Frankish tower before the Acropolis, c. 1870
Kevin Brownlee
(Penn)
kbrownle@sas.upenn.edu

M.S. Brownlee
(Princeton)
msb@princeton.edu

Athens, Thebes, and Mystra

As recently as 1874, a Frankish tower still stood atop the powerfully symbolic Acropolis of Athens, a bold reminder of the city’s relentlessly contested fortune during the 13th and 14th centuries. The basic conflict, cultural as well as military, was between a series of Latin Western European invasders and settlers on the one hand, and the Byzantines as ell as Moreots, on the other. French was the official language not only of Athens and Thebes—a political entity known as the “Duchy of Athens” beginning in 1205—but of the Peloponnese (or Morea) as well, the whole entity being called the “Principality of Achaea”.

A byproduct of the Fourth Crusade that saw the defeat of the Byzantine empire by French forces, the Duchy encompassed the territories of Attica and Boeotia, and it remained intact until the Ottoman conquest of 1458.  In 1205, a rather minor Burgundian knight, Otto de la Roche, assumed the title of “Lord of Athens” (Sire d’Athenes in French, Dominus Athenarum in Latin, and Μέγας Κύρης in Greek).  A vassal of the Principality of Achaea, the Duchy remained in the hands of the la Roche family until 1308, when it passed into the hands of Walter V of Brienne—yet his was a short-lived reign of only three years stemming from a strategic mistake that would precipitously end Frankish control of this Crusader State.

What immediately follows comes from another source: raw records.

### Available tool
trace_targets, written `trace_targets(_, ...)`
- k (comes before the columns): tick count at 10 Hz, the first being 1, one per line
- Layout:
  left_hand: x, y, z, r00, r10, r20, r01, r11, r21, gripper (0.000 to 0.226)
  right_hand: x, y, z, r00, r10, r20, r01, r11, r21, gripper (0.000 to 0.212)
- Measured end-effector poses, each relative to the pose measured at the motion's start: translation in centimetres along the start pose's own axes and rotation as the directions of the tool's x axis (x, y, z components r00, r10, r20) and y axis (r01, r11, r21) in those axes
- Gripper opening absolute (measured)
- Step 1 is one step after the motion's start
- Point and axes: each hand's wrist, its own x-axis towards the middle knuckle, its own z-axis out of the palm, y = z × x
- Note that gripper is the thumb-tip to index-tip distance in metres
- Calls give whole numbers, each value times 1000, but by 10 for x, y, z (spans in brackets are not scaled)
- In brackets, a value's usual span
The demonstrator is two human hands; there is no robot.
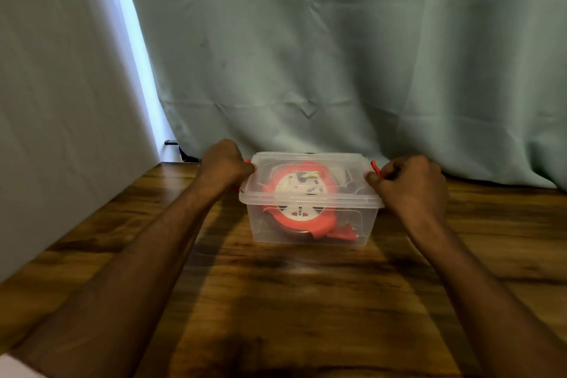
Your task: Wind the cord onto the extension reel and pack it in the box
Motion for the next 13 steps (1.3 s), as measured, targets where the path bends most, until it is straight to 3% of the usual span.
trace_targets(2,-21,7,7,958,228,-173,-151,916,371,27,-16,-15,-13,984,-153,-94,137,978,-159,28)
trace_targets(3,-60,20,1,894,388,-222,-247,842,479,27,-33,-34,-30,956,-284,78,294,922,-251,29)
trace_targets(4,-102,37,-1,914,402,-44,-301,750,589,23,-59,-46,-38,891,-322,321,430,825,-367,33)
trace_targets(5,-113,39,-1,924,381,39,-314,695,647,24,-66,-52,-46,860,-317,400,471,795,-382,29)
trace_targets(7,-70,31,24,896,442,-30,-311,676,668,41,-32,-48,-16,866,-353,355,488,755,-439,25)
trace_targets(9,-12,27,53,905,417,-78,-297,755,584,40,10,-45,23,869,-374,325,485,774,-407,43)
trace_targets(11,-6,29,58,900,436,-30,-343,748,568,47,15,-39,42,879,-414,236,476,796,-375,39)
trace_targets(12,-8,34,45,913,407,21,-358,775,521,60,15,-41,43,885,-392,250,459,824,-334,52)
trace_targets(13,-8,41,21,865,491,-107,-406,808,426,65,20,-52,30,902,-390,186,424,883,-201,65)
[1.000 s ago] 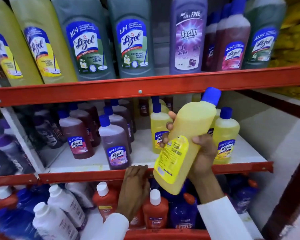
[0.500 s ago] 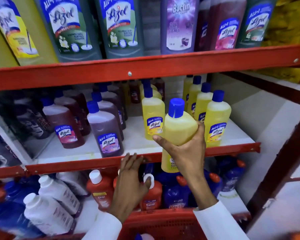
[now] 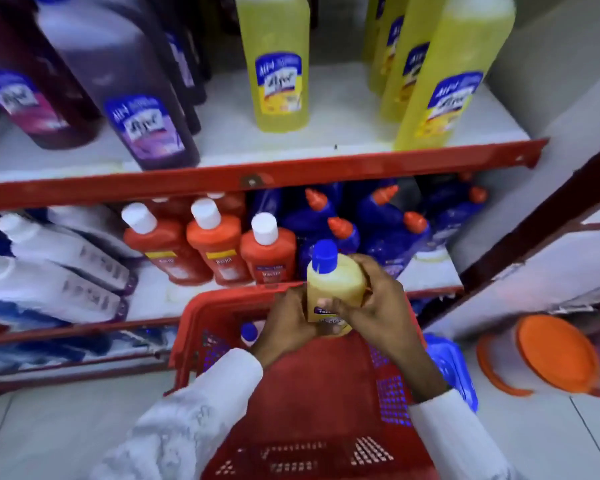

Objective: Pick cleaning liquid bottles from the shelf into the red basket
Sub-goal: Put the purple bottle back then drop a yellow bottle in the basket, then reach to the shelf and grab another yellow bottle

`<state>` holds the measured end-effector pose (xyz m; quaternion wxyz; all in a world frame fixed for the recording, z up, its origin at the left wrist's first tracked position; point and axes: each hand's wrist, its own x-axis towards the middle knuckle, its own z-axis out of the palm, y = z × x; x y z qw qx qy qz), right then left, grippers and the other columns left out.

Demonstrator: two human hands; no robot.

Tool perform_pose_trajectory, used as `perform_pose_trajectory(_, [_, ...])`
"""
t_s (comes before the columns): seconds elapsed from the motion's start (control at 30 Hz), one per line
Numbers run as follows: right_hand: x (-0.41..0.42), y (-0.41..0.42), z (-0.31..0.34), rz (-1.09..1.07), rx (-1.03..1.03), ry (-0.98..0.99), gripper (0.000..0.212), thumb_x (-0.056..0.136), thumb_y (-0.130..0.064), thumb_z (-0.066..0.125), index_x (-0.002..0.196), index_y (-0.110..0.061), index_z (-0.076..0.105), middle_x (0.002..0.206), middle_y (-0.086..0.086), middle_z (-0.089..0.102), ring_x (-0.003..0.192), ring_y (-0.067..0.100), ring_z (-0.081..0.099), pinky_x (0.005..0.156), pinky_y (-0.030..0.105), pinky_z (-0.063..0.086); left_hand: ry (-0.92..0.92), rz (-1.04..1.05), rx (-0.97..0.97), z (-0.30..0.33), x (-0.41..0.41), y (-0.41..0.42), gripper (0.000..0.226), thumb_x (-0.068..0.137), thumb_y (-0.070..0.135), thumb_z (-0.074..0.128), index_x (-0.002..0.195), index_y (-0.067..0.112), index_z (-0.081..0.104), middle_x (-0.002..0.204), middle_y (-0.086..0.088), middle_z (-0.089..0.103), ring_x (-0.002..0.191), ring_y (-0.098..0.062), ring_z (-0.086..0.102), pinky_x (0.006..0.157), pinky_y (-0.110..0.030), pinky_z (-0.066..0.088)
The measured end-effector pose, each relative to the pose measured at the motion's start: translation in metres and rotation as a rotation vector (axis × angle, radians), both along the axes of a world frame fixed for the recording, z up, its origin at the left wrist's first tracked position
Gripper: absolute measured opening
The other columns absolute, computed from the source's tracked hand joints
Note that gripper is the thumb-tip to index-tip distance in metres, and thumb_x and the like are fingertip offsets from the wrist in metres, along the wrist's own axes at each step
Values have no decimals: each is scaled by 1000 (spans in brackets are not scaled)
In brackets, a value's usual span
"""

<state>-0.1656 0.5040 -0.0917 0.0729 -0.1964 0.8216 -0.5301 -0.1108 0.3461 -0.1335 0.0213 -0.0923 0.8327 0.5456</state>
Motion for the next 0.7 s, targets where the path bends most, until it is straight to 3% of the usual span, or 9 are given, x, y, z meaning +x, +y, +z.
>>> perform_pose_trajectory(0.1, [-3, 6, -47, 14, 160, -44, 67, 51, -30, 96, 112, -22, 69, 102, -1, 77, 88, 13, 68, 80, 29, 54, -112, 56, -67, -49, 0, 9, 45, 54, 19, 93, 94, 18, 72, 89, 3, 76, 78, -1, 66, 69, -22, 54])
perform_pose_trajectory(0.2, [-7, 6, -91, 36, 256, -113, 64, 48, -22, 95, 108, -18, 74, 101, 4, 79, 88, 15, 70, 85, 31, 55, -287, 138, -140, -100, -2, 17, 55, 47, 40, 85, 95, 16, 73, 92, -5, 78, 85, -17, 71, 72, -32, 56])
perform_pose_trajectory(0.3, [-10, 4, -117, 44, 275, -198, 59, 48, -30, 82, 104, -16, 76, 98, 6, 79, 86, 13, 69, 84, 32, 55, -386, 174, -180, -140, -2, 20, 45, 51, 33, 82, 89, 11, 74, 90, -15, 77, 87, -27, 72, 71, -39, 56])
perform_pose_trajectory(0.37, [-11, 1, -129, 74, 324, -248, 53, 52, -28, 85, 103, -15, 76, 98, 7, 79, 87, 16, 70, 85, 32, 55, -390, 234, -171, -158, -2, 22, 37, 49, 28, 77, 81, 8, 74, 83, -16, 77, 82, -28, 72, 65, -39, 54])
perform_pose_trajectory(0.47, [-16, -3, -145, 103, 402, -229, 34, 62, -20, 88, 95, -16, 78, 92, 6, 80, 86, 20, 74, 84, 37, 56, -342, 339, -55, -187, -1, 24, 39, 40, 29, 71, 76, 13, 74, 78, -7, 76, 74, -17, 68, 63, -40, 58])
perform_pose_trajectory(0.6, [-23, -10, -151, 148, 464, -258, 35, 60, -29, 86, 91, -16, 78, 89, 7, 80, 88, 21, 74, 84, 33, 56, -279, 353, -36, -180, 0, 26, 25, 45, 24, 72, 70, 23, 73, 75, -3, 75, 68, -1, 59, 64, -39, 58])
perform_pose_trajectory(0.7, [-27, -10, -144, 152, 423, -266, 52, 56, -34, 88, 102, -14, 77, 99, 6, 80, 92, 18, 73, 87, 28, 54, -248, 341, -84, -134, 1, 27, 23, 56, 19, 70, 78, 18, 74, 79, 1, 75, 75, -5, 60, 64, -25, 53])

Though it seemed like a wise move, Walter’s decision to employ the infamous Roger de Flor and his Catalan Company of ruthless mercenaries to fight against the enemy Byzantine states of Epirus and Nicaea was soon recognized as catastrophic.  Though Roger himself was murdered in 1305, the Catalans persevered in their aggression, culminating in the 1311 Battle of Halmyros at which the Catalans seized control of the Duchy, making Catalan the official language and imposing the laws of Catalonia over the previous French and Byzantine-based laws of the Principality of Achaea.

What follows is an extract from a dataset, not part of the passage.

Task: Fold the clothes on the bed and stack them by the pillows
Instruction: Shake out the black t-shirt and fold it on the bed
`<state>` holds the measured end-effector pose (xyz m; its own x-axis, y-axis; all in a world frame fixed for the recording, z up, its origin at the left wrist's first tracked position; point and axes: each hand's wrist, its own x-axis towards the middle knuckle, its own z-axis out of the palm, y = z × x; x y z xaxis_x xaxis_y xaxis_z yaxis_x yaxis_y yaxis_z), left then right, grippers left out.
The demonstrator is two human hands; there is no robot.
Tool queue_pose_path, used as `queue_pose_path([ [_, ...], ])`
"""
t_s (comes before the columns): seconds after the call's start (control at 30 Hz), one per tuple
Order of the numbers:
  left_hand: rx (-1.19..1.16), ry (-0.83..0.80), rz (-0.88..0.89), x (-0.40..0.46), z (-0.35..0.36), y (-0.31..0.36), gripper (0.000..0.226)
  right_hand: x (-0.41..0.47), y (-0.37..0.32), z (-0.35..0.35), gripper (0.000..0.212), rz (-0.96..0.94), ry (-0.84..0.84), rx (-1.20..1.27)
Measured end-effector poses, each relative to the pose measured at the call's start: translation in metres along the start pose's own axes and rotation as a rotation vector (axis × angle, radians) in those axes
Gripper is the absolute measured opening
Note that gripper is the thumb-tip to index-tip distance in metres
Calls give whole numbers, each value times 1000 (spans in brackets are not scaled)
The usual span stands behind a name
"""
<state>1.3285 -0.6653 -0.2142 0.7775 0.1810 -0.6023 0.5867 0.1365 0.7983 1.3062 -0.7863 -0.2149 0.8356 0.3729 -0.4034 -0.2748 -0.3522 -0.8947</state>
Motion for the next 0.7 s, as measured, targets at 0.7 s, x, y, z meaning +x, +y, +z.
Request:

The Catalanss were able to control the territory of Athens and Thebes for nearly eighty years, but in 1388 the Catalans were themselves defeated by the Florentine family of Nerio Acciaiuoli that had already secured acquisitions in the Peloponnese.  Upon his death in 1394, Nerio bequeathed the Duchy to the Latin Church of the Virgin (Santa Maria di Atene) and named Venice the executor of his will.  Seizing the moment, the Venetians construed this testamentary power as justification for seizing the Acropolis in 1397.  However, the principal Venetian enemy Antonio I Acciaiuoli (the illegitimate son of Nerio) ousted the Venetians in 1402, serving as Duke of the Duchy of Athens initially as a tributary to the Venitians and thereafter to the Turks during the period from 1402 to 1435. In 1456 the Turks seized the Acropolis, two years later (in 1458) converting the Acropolis into a mosque, thereby ending Latin rule over this territory.

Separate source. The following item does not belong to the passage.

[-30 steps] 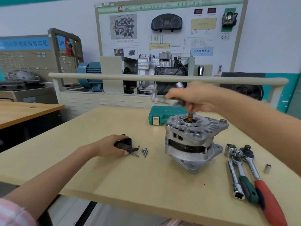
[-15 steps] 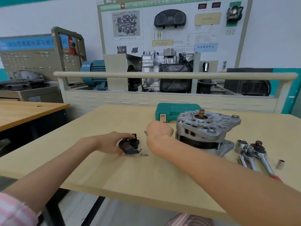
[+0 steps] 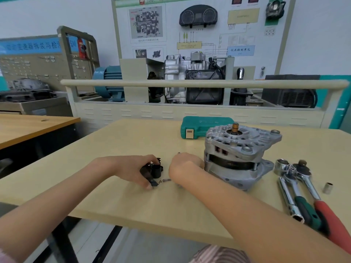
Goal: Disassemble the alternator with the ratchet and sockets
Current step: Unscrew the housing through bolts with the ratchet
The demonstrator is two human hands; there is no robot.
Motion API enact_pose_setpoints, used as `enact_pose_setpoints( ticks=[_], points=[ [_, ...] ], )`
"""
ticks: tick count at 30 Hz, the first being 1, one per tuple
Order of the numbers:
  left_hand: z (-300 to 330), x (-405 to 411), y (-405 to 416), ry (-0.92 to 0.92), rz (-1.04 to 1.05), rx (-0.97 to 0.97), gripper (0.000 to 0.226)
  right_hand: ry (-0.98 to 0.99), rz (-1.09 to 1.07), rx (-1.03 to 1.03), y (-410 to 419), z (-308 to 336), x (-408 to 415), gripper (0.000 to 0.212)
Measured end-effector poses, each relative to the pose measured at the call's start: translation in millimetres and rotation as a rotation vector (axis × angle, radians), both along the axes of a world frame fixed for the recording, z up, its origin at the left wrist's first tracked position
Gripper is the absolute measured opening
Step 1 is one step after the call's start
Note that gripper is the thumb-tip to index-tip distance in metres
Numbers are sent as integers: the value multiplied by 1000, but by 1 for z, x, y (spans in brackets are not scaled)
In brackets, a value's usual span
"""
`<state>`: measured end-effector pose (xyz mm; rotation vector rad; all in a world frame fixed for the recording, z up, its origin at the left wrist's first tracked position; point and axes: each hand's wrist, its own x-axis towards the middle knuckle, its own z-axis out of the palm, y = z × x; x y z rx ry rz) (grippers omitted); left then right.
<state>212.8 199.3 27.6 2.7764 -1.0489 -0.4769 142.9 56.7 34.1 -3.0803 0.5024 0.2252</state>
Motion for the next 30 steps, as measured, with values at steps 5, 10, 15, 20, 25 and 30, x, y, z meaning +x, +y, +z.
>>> enact_pose_setpoints(
  ticks=[5,10,15,20,25,30],
  points=[
    [-2,1,-12,19,-12,-54,70,19,15,225,-3,-2,3,32],
    [-4,4,-23,17,-22,-77,71,19,5,225,-13,-8,0,46],
    [-8,5,-30,15,-24,-122,70,3,63,287,-15,-13,0,27],
    [-11,5,-37,-53,-42,-167,65,-157,-7,546,-22,-15,-3,15],
    [-9,4,-28,8,-26,-189,66,-167,-8,608,-28,-16,-10,7],
    [-4,1,-18,4,-22,-115,68,-149,21,575,-30,-16,-17,7]
  ],
)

Texts to be considered in the narration of events pertaining to the Duchy and its defeat by Catalans, Florentines, and Venetians will include the chronicles of Muntaner, Pachymeres and Grygoras, as well as the diary of Niccolo da Martoni. The six Byzantine romances written between the mid fourteenth and the early fifteenth century will also be studied. While their composition cannot be linked to Athens or Thebes, their focus on French, Catalan, and Italian models deserves commentary regarding the dialogue of the Byzantine east and Latin West, offering fascinating forms of translatio. 

While Athens and Thebes during the mid-fourteenth to early fifteenth centuries did not exhibit the cultural prestige and political prominence that defines their ancient existence, Mystra is a different matter.  Of all the Crusader States founded by the Franks, the Principality of the Morea was the most significant, led by its Prince, Geoffrey de Villardouin. Perceiving the strategic nature of the hill of Mystra, Geoffrey’s successor, William II de Villardouin built a castle, leading to the construction of a whole city, a center of learning that eventually gained it the title “the Florence of the East”.  Georgios Gemistos Pletho (c. 1355-1452/54), a resident of the citadel of Mystra, was instrumental in the revival of Greek learning in Western Europe, credited ith the re-introduction of Platonic philosophy to Western Europe.  Pletho convinced Cosimo de Medici to establish a new Platonic Academy, and it was there that Marsilio Ficino translated all of Plato’s works into Latin, as well as Plotinus and other Neoplatonists.